Dataset IPC=10 IPC=50 vs DATM Gain
ImageWoof 41.8% 60.8% +2.6%/+3.0%
ImageMeow 52.6% 55.0% +3.7%/+2.1%
ImageYellow 68.2% 75.8% +3.1%/+3.4%
ImageSquawk 65.4% 77.2% +3.2%/+2.8%
CIFAR-10 - 77.3% +1.2%
Tiny-ImageNet 32.5% 41.1% +1.4%

Lossless compression: ImageMeow reaches 65.2% (= full dataset performance) at IPC=300, requiring only 23% of the data.

Ablation Study

Configuration ImageWoof/Meow/Yellow IPC=10
Baseline (DATM) 39.2 / 48.9 / 65.1
+DAE only 40.3 / 49.5 / 66.2
+CPD only 41.1 / 51.2 / 67.5
+Both (EDF) 41.8 / 52.6 / 68.2

The contribution of CPD (+1.9~2.3) is larger than that of DAE (+1.1~0.6), and their combination yields a synergistic effect (+2.6~3.1).

Key Findings

  • CPD is the primary contributor, indicating that common pattern filtering in the parameter space is more critical than enhancement in the pixel space.
  • The dynamic mean threshold consistently outperforms fixed thresholds (0.2/0.5/0.8) because the activation maps continuously change during training.
  • Performance gains are also achieved on simple datasets (CIFAR-10 +1.2%), demonstrating that the common pattern issue is not restricted to complex scenarios.
  • A CPD ratio above 75% becomes detrimental, suggesting that some common patterns remain necessary for learning.

Highlights & Insights

  • Explaining Distillation Failure from a Grad-CAM Perspective: Identifies that the small proportion of discriminative regions in complex scenarios is the root cause of distillation degradation, offering a fresh perspective for the entire DD community.
  • Simplicity and Effectiveness of Parameter Space Filtering: CPD only requires sorting losses and discarding the lowest fraction, introducing zero extra parameters and working out-of-the-box.
  • Contribution of the Comp-DD Benchmark: Provides a standardized evaluation tool for research on DD in complex scenarios.

Limitations & Future Work

  • The CPD dropout ratio \(\alpha\) needs to be tuned according to the IPC, lacking an adaptive setting mechanism.
  • The computation of Grad-CAM increases training overhead, particularly under frequent updates.
  • Verified only on trajectory matching frameworks; integration with distribution-matching-based methods remains unexplored.
  • vs DATM: EDF integrates CPD+DAE on top of DATM, boosting performance by 2-4% across all ImageNet subsets.
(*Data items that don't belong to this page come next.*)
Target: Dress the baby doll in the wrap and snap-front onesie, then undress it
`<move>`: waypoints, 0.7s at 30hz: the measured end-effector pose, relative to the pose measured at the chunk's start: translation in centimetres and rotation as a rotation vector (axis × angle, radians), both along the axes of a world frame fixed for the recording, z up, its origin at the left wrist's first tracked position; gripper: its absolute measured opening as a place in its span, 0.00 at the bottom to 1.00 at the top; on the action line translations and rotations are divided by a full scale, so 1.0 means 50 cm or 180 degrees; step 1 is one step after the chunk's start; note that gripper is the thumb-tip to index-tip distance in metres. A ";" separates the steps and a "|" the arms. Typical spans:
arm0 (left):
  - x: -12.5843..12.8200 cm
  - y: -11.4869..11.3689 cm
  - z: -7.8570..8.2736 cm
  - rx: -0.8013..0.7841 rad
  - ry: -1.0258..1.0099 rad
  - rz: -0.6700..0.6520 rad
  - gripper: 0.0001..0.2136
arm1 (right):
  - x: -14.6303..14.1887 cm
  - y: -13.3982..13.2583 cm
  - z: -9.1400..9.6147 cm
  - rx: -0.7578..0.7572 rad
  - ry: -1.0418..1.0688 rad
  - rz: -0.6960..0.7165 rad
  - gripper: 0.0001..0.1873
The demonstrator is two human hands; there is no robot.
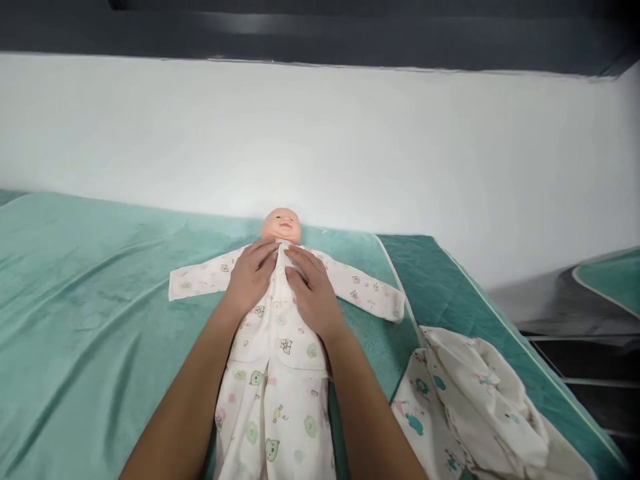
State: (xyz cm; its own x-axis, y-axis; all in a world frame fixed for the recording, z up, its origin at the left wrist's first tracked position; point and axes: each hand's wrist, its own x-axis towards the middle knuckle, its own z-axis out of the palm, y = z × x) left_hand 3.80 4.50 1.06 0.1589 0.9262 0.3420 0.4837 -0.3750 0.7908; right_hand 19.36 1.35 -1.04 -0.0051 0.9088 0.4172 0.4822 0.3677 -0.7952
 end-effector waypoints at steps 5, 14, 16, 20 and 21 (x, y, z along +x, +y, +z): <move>0.001 0.001 0.000 0.0047 -0.0041 -0.0055 0.17 | -0.006 0.012 0.003 -0.0013 -0.0155 0.0001 0.20; -0.002 0.001 -0.003 0.0188 0.0323 -0.0094 0.19 | -0.006 0.011 0.001 0.0056 -0.0630 0.0113 0.22; -0.001 0.001 -0.003 0.0199 0.0347 -0.0092 0.19 | -0.009 0.011 0.004 0.0046 -0.0585 0.0055 0.21; -0.003 -0.016 -0.007 0.0237 0.0208 -0.0020 0.17 | -0.016 0.010 0.009 0.0046 -0.0259 -0.0083 0.18; -0.004 -0.024 -0.010 0.0230 0.0121 0.0020 0.16 | -0.017 0.009 0.009 0.0045 -0.0124 -0.0107 0.17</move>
State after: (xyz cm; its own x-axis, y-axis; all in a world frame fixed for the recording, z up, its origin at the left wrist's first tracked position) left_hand 3.59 3.30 0.58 0.1674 0.9003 0.4017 0.5152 -0.4273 0.7429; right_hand 18.51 1.81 -0.60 0.0090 0.9028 0.4300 0.5250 0.3618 -0.7704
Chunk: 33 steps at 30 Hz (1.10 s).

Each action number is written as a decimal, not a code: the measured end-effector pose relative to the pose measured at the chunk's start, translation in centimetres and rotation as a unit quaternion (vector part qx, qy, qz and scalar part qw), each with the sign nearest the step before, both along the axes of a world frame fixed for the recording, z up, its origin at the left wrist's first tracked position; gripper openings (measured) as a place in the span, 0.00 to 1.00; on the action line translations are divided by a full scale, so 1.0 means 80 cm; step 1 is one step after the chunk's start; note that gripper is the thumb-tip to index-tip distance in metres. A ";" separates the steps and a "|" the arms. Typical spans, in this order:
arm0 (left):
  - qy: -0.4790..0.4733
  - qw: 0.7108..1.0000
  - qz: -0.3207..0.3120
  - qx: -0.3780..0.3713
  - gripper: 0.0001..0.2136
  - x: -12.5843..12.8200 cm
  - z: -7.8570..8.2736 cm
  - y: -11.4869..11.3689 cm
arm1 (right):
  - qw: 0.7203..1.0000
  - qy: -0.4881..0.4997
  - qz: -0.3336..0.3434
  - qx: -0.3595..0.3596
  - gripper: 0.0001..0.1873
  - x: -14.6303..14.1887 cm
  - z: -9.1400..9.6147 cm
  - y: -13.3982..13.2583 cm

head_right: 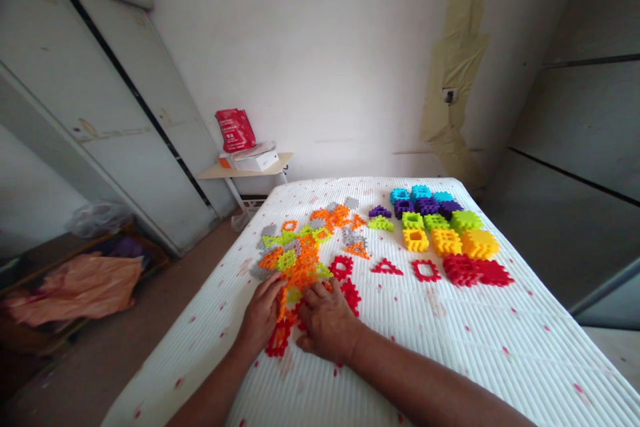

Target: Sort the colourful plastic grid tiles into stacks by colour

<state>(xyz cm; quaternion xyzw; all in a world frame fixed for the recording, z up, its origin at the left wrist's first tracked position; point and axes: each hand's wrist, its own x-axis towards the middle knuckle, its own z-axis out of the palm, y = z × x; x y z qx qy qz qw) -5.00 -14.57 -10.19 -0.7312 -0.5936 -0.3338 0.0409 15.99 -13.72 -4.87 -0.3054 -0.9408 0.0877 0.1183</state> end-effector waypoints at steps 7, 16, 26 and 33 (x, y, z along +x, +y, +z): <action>0.032 0.999 0.011 0.022 0.19 0.005 0.014 -0.005 | 0.999 0.010 0.035 -0.008 0.19 0.029 -0.001 -0.025; 0.063 0.998 -0.028 -0.006 0.19 -0.016 0.026 -0.053 | 0.993 0.105 -0.008 0.045 0.21 0.074 -0.002 -0.018; 0.160 0.980 -0.102 -0.063 0.30 -0.011 0.018 -0.053 | 0.992 0.055 -0.103 0.039 0.31 0.073 -0.017 0.029; 0.138 0.985 -0.099 -0.027 0.30 0.001 0.012 -0.035 | 0.981 0.096 -0.160 0.056 0.18 0.073 -0.014 0.041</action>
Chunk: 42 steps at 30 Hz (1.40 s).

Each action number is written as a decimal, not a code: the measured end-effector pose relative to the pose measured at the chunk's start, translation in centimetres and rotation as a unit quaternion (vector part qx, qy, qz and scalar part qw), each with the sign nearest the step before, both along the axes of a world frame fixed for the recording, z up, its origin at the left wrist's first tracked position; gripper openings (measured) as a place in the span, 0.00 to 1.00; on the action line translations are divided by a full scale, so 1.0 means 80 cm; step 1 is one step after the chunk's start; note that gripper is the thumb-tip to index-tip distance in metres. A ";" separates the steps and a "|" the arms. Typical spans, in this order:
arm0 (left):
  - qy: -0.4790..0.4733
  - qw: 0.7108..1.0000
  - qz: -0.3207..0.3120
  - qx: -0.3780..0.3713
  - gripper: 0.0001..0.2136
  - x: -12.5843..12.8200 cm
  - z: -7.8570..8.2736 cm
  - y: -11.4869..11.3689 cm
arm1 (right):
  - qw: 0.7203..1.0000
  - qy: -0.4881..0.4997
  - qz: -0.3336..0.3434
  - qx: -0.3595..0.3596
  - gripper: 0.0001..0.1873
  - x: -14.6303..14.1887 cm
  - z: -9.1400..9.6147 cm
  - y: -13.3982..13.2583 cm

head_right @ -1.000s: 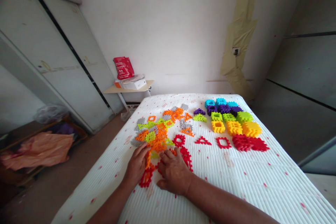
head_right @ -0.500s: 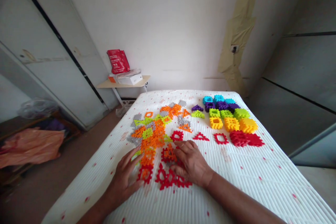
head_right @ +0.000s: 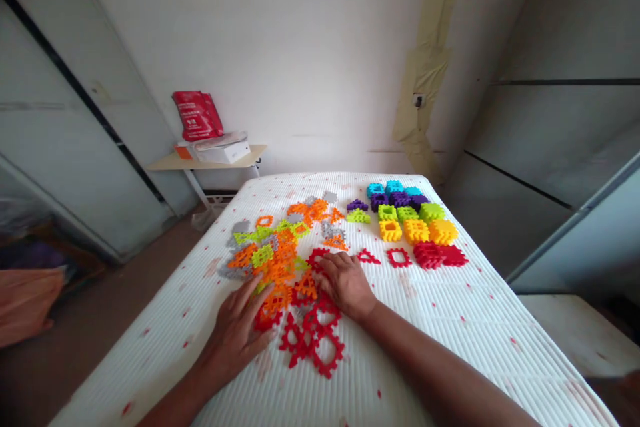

The method is orthogonal and plug-and-play.
  • vs NCFM/CCFS: While these methods improve DD from the perspective of distribution matching or data selection, EDF enhances it via feature distinctiveness, offering complementary strategies.

Rating

  • Novelty: ⭐⭐⭐⭐ The combination of Grad-CAM analysis and parameter-level dropout is unique, and the insight is valuable.
  • Experimental Thoroughness: ⭐⭐⭐⭐⭐ Extremely detailed ablations across multiple datasets and the Comp-DD benchmark.
  • Writing Quality: ⭐⭐⭐⭐ The analysis of the problem (via the Grad-CAM perspective) is highly persuasive.
  • Value: ⭐⭐⭐⭐ A plug-and-play DD enhancement module with strong practicality.